- WHAT NEEDS TO BE DONE
Only an exact copy of every record counts as an answer.

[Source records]
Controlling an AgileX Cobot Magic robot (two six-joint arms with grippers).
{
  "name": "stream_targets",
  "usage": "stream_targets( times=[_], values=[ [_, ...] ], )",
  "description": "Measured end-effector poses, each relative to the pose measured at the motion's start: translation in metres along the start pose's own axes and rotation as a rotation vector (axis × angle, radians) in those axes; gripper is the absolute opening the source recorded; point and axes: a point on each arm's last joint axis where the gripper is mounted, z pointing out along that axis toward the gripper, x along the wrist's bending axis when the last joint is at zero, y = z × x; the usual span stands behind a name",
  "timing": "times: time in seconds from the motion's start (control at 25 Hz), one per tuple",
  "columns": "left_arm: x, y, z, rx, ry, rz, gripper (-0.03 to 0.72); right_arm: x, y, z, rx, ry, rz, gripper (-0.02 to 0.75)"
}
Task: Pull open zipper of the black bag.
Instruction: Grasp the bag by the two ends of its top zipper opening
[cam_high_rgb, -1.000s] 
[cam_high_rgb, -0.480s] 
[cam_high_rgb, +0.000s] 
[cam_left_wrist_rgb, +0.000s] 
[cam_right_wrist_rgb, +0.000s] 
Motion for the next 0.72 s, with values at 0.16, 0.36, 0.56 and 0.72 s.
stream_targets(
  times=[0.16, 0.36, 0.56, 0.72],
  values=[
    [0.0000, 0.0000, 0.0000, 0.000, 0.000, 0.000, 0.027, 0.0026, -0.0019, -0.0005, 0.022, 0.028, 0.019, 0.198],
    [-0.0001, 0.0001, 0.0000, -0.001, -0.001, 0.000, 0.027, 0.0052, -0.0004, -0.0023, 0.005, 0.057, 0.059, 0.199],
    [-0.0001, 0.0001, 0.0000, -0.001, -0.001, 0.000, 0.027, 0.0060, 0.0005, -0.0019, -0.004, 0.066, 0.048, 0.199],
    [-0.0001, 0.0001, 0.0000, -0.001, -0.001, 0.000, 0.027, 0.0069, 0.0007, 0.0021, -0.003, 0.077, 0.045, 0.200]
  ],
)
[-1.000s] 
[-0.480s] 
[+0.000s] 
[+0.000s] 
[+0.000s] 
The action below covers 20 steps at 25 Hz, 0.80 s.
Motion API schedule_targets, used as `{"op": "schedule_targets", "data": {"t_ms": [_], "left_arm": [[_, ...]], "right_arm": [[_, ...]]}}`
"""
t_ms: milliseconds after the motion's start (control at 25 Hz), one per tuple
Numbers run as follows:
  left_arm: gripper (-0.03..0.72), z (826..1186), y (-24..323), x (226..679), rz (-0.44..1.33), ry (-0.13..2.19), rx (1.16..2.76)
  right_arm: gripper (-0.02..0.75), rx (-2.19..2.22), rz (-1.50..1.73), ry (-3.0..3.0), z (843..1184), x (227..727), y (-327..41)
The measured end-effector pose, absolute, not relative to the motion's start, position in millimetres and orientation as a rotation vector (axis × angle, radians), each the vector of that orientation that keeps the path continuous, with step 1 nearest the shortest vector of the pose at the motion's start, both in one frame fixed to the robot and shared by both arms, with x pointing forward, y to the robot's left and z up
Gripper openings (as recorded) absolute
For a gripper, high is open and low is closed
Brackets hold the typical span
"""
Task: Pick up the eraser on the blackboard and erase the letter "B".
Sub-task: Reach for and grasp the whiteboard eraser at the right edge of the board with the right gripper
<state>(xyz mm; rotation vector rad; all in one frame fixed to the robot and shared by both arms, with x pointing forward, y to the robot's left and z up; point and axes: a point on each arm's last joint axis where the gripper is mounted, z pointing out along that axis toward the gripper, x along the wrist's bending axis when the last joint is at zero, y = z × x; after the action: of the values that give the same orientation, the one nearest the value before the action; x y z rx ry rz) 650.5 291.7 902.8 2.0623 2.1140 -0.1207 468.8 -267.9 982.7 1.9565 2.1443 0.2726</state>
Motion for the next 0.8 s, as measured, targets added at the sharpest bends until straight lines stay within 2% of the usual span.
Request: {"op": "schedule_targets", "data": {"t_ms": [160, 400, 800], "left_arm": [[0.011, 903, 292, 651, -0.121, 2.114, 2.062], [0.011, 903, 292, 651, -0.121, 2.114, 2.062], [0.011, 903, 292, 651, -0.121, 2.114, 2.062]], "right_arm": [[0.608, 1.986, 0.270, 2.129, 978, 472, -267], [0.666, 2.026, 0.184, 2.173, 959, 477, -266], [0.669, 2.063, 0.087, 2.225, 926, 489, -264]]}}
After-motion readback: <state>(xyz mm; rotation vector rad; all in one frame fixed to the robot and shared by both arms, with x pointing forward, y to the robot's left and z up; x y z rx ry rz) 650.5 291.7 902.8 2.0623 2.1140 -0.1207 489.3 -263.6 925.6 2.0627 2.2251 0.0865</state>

- RESPONSE TO THIS EXERCISE
Controlling an AgileX Cobot Magic robot (two six-joint arms with grippers).
{
  "name": "stream_targets",
  "usage": "stream_targets( times=[_], values=[ [_, ...] ], )",
  "description": "Measured end-effector poses, each relative to the pose measured at the motion's start: translation in metres along the start pose's own axes and rotation as a rotation vector (axis × angle, radians) in those axes; gripper is the absolute opening the source recorded; point and axes: a point on each arm's last joint axis where the gripper is mounted, z pointing out along that axis toward the gripper, x along the wrist's bending axis when the last joint is at zero, y = z × x; the usual span stands behind a name",
  "timing": "times: time in seconds from the motion's start (control at 25 Hz), one per tuple",
  "columns": "left_arm: x, y, z, rx, ry, rz, gripper (-0.03 to 0.72); right_arm: x, y, z, rx, ry, rz, gripper (-0.02 to 0.75)"
}
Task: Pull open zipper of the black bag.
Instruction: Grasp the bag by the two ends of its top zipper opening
[cam_high_rgb, -1.000s] 
[cam_high_rgb, -0.480s] 
[cam_high_rgb, +0.000s] 
[cam_left_wrist_rgb, +0.000s] 
[cam_right_wrist_rgb, +0.000s] 
Motion for the next 0.72 s, with values at 0.16, 0.36, 0.56 and 0.72 s.
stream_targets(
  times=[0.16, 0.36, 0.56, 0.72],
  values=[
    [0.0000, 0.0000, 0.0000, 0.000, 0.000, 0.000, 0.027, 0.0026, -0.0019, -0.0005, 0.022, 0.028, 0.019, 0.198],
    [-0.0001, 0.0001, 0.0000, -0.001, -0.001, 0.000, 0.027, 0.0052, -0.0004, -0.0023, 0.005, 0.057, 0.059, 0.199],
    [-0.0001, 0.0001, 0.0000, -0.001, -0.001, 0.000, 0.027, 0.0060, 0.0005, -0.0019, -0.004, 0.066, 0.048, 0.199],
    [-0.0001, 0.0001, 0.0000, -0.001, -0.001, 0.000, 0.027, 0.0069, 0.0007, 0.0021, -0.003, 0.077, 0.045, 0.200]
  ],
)
[-1.000s] 
[-0.480s] 
[+0.000s] 
[+0.000s] 
[+0.000s] 
The action below covers 20 steps at 25 Hz, 0.80 s.
Motion API schedule_targets, used as `{"op": "schedule_targets", "data": {"t_ms": [_], "left_arm": [[_, ...]], "right_arm": [[_, ...]]}}`
"""
t_ms: milliseconds after the motion's start (control at 25 Hz), one per tuple
Numbers run as follows:
  left_arm: gripper (-0.03..0.72), z (826..1186), y (-24..323), x (226..679), rz (-0.44..1.33), ry (-0.13..2.19), rx (1.16..2.76)
  right_arm: gripper (-0.02..0.75), rx (-2.19..2.22), rz (-1.50..1.73), ry (-3.0..3.0), z (843..1184), x (227..727), y (-327..41)
The measured end-effector pose, absolute, not relative to the motion's start, position in millimetres and orientation as a rotation vector (axis × angle, radians), each the vector of that orientation that keeps the path continuous, with step 1 nearest the shortest vector of the pose at the motion's start, both in one frame fixed to the robot and shared by both arms, with x pointing forward, y to the robot's left and z up
Gripper openings (as recorded) absolute
For a gripper, high is open and low is closed
Brackets hold the typical span
"""
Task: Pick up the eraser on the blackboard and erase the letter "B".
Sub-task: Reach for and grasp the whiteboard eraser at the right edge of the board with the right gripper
<state>(xyz mm; rotation vector rad; all in one frame fixed to the robot and shared by both arms, with x pointing forward, y to the robot's left and z up; point and axes: a point on each arm's last joint axis where the gripper is mounted, z pointing out along that axis toward the gripper, x along the wrist's bending axis when the last joint is at zero, y = z × x; after the action: of the values that give the same orientation, the one nearest the value before the action; x y z rx ry rz) 650.5 291.7 902.8 2.0623 2.1140 -0.1207 468.8 -267.9 982.7 1.9565 2.1443 0.2726</state>
Motion for the next 0.8 s, as measured, targets added at the sharpest bends until straight lines stay within 2% of the usual span.
Request: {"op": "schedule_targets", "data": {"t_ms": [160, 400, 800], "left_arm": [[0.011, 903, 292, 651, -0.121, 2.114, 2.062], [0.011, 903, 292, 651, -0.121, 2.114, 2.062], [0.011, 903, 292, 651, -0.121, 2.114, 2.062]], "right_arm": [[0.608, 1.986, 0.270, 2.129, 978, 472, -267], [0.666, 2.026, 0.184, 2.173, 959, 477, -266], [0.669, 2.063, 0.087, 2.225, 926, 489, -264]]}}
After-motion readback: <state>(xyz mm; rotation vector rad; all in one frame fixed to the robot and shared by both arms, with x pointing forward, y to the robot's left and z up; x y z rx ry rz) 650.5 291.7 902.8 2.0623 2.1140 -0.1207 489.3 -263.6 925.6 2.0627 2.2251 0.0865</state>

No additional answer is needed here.